> What the task asks: For this exercise, report every line of the material that includes "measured".

> Data:
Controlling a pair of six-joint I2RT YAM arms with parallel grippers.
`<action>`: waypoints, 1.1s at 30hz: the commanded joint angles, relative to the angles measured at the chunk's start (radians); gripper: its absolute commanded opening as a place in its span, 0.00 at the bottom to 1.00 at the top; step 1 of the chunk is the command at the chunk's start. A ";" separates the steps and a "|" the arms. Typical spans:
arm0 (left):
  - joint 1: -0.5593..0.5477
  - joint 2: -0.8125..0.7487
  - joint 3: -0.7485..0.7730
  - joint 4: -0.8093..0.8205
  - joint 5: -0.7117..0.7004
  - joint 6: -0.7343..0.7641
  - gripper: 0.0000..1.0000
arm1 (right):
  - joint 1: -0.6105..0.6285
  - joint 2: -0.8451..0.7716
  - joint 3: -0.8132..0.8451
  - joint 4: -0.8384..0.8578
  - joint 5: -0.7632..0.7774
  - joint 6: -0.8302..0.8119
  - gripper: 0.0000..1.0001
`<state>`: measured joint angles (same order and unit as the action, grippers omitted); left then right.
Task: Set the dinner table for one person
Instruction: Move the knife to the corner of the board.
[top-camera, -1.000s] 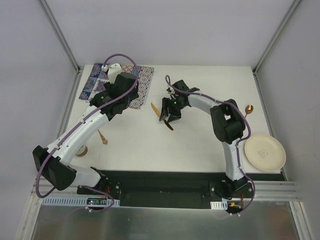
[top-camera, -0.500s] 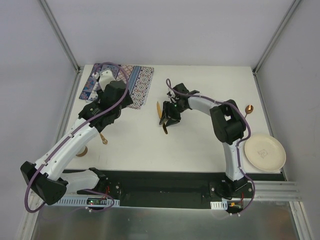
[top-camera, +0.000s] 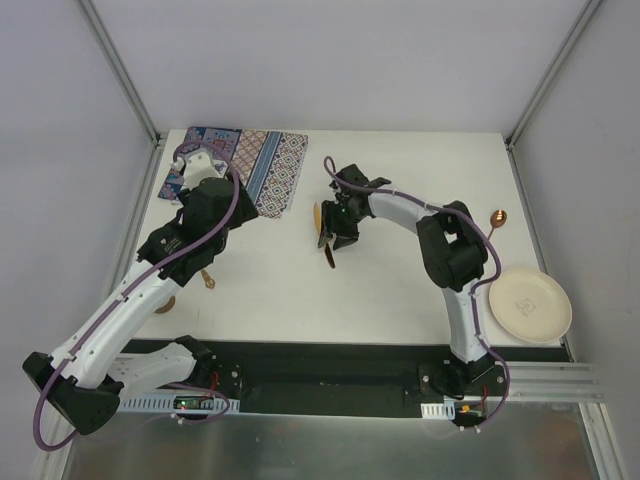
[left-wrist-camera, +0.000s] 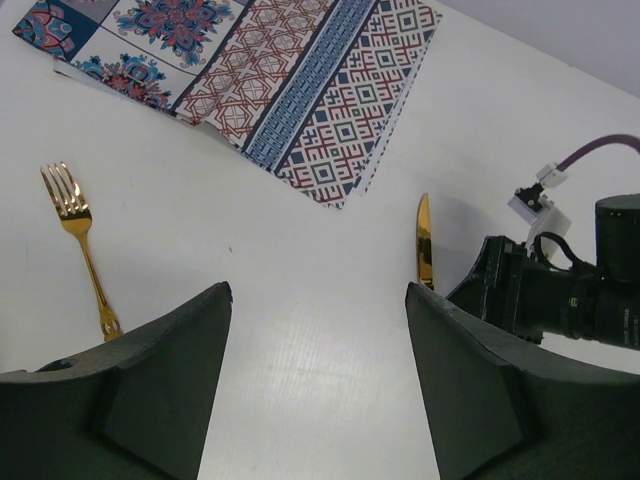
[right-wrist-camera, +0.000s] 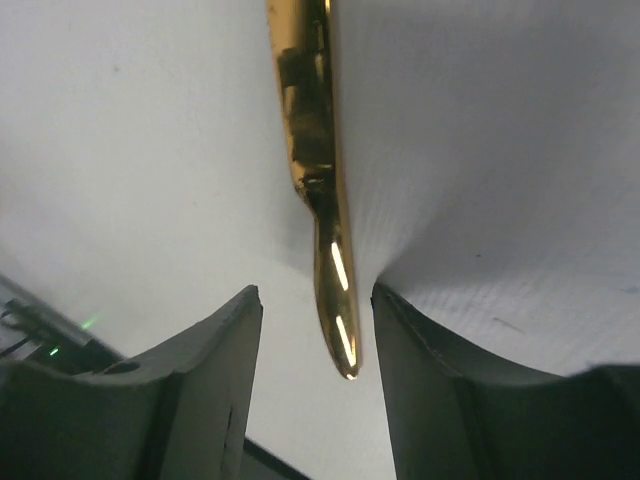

> Exercise result:
`<action>`: waypoints, 1.1s at 30hz: the commanded joint angles, relative to the angles measured at the chunk's start (radians); gripper: its absolute commanded opening as a place in its span, 0.00 at the bottom to 1.00 at the top; step 1 of the chunk is the command at the chunk's start. A ";" separates the steps and a "|" the arms. Typical spans:
`<state>`: measured joint angles (same order and unit as the action, grippers omitted); left then right.

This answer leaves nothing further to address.